WHAT NEEDS TO BE DONE =>
Please output each entry exactly as it appears.

DATA TO USE =>

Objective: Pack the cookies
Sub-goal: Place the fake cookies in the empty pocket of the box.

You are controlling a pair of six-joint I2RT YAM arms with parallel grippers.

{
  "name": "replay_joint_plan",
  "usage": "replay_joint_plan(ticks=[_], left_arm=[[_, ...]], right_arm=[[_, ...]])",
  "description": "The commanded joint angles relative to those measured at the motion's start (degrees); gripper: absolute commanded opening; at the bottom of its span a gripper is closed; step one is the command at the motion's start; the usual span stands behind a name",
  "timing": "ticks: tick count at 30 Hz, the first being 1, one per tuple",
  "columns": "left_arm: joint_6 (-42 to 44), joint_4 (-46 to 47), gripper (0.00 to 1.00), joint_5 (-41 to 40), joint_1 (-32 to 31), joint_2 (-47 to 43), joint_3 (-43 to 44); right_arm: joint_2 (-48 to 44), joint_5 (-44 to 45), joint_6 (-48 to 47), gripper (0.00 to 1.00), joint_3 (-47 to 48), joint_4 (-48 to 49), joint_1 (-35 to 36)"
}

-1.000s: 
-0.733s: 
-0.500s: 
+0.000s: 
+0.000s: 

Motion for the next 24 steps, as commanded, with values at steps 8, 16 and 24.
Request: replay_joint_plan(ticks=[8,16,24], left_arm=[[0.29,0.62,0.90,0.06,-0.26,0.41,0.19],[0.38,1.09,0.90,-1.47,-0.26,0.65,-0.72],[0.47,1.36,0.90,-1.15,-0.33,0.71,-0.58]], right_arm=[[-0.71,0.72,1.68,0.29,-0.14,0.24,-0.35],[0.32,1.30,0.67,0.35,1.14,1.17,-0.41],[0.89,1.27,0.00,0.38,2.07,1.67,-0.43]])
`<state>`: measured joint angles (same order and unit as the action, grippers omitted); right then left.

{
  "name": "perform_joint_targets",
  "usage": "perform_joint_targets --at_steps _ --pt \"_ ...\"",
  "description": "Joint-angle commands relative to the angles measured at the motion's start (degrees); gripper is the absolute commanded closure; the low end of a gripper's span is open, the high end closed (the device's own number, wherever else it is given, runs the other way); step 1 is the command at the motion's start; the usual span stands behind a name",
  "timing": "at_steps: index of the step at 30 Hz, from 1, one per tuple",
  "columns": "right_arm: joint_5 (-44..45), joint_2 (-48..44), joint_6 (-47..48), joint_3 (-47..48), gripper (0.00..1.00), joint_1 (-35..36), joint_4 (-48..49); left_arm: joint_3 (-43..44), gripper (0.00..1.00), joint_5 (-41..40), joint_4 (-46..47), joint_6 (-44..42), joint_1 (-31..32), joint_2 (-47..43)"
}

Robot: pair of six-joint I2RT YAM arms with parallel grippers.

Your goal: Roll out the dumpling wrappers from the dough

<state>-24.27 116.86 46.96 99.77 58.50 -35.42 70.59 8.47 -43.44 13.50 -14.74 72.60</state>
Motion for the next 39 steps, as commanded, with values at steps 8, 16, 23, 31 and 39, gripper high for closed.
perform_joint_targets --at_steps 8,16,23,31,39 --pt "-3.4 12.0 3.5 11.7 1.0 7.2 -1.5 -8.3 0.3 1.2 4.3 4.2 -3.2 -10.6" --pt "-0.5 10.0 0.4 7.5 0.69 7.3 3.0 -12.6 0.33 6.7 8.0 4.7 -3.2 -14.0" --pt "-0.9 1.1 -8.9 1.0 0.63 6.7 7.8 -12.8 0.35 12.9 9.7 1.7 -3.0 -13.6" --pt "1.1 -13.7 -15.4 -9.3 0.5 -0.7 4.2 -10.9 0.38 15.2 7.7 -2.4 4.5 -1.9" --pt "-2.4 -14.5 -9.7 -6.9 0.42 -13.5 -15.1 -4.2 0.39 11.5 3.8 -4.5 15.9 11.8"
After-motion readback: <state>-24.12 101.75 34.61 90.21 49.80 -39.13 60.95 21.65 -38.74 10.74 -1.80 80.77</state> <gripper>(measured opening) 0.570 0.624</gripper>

TASK ANSWER =>
Objective: Pack the cookies
Sub-goal: Place the fake cookies in the empty pocket of the box.

You are controlling a pair of six-joint I2RT YAM arms with parallel grippers.

{
  "name": "replay_joint_plan",
  "usage": "replay_joint_plan(ticks=[_], left_arm=[[_, ...]], right_arm=[[_, ...]])",
  "description": "The commanded joint angles relative to those measured at the motion's start (degrees); gripper: absolute commanded opening; at the bottom of its span a gripper is closed; step one is the command at the motion's start; the usual span stands behind a name",
  "timing": "ticks: tick count at 30 Hz, the first being 1, one per tuple",
  "columns": "left_arm: joint_6 (-42 to 44), joint_4 (-46 to 47), gripper (0.00 to 1.00), joint_5 (-41 to 40), joint_1 (-32 to 31), joint_2 (-47 to 43), joint_3 (-43 to 44); right_arm: joint_2 (-48 to 44), joint_5 (-44 to 45), joint_6 (-48 to 47), gripper (0.00 to 1.00), joint_3 (-47 to 48), joint_4 (-48 to 49), joint_1 (-35 to 36)"
}

-1.000s: 
-0.733s: 
-0.500s: 
+0.000s: 
+0.000s: 

Motion for the next 24 steps, as commanded, with values at steps 8, 16 and 24.
Request: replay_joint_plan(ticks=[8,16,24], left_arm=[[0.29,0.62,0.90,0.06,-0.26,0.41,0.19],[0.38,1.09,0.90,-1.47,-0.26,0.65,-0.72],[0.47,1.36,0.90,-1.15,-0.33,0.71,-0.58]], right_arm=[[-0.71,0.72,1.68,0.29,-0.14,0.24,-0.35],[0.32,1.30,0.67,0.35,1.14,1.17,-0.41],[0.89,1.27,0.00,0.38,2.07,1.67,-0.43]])
`<state>`: measured joint angles (same order and unit as the action, grippers omitted); right then left.

{
  "name": "perform_joint_targets",
  "usage": "perform_joint_targets --at_steps _ --pt \"_ ...\"",
  "description": "Joint-angle commands relative to the angles measured at the motion's start (degrees); gripper is the absolute commanded closure; the low end of a gripper's span is open, the high end closed (the device's own number, wherever else it is given, runs the other way); step 1 is the command at the motion's start; the usual span stands behind a name",
  "timing": "at_steps: index of the step at 30 Hz, from 1, one per tuple",
  "columns": "right_arm: joint_5 (-44..45), joint_2 (-48..44), joint_6 (-47..48), joint_3 (-47..48), gripper (0.00..1.00), joint_1 (-35..36), joint_4 (-48..49); left_arm: joint_3 (-43..44), gripper (0.00..1.00), joint_5 (-41..40), joint_4 (-46..47), joint_6 (-44..42), joint_1 (-31..32), joint_2 (-47..43)"
}

Robot: pair of six-joint I2RT YAM arms with parallel grippers.

Your goal: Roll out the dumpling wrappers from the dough

<state>-24.27 116.86 46.96 99.77 58.50 -35.42 70.59 8.47 -43.44 13.50 -14.74 72.60</state>
Motion for the next 39 steps, as commanded, with values at steps 8, 16, 23, 31 and 39, gripper high for closed.
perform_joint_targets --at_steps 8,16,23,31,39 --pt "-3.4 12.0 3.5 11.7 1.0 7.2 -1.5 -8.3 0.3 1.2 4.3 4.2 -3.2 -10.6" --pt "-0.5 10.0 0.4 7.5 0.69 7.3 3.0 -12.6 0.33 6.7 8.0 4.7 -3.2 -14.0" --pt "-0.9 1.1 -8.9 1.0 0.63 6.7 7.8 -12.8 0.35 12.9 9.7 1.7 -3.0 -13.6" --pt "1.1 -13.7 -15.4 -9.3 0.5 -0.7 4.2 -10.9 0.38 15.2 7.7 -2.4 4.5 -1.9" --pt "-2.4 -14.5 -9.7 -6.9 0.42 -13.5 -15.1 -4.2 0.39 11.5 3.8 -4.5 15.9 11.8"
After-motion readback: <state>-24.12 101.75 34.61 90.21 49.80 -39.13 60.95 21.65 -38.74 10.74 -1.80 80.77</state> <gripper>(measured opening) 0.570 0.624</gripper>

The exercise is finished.